:: Work instructions ::
Would you please output the data exactly, omitting no line?

(Provided material)

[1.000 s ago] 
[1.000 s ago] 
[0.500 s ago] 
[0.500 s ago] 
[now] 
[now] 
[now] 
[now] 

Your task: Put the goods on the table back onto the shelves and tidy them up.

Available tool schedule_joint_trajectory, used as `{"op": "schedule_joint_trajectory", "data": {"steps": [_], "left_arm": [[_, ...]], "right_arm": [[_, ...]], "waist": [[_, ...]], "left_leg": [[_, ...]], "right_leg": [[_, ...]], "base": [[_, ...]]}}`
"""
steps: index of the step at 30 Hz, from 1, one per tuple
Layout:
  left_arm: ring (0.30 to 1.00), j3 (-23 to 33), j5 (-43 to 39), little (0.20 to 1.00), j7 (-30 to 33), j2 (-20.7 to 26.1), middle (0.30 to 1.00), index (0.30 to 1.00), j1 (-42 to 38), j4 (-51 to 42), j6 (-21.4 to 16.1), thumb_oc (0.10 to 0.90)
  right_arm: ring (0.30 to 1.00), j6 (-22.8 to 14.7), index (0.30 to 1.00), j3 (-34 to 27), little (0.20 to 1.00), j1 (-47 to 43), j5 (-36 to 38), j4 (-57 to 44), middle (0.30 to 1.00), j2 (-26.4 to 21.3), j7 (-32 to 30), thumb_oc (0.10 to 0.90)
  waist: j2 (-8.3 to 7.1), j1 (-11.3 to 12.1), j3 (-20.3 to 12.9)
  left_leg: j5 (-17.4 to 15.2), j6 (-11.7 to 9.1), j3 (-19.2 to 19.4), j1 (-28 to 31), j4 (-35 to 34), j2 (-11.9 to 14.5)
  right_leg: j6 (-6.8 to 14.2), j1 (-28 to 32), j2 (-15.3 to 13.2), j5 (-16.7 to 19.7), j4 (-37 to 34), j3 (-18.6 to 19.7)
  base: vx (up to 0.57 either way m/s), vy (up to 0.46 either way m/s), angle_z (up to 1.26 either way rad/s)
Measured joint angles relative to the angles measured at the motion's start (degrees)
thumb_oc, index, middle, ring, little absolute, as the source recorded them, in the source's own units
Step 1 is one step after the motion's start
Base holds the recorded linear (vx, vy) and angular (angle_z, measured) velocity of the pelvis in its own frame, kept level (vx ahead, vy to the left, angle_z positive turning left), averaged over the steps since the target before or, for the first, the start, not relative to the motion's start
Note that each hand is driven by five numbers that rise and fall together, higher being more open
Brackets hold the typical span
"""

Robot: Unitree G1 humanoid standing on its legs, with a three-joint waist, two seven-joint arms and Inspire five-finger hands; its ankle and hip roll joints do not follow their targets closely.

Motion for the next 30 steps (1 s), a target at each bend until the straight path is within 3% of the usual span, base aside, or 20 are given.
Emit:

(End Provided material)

:: Answer to the problem ::
[1.000 s ago] 
[1.000 s ago] 
[0.500 s ago] 
[0.500 s ago] 
[now] 
[now] 
[now] 
[now] 

Your task: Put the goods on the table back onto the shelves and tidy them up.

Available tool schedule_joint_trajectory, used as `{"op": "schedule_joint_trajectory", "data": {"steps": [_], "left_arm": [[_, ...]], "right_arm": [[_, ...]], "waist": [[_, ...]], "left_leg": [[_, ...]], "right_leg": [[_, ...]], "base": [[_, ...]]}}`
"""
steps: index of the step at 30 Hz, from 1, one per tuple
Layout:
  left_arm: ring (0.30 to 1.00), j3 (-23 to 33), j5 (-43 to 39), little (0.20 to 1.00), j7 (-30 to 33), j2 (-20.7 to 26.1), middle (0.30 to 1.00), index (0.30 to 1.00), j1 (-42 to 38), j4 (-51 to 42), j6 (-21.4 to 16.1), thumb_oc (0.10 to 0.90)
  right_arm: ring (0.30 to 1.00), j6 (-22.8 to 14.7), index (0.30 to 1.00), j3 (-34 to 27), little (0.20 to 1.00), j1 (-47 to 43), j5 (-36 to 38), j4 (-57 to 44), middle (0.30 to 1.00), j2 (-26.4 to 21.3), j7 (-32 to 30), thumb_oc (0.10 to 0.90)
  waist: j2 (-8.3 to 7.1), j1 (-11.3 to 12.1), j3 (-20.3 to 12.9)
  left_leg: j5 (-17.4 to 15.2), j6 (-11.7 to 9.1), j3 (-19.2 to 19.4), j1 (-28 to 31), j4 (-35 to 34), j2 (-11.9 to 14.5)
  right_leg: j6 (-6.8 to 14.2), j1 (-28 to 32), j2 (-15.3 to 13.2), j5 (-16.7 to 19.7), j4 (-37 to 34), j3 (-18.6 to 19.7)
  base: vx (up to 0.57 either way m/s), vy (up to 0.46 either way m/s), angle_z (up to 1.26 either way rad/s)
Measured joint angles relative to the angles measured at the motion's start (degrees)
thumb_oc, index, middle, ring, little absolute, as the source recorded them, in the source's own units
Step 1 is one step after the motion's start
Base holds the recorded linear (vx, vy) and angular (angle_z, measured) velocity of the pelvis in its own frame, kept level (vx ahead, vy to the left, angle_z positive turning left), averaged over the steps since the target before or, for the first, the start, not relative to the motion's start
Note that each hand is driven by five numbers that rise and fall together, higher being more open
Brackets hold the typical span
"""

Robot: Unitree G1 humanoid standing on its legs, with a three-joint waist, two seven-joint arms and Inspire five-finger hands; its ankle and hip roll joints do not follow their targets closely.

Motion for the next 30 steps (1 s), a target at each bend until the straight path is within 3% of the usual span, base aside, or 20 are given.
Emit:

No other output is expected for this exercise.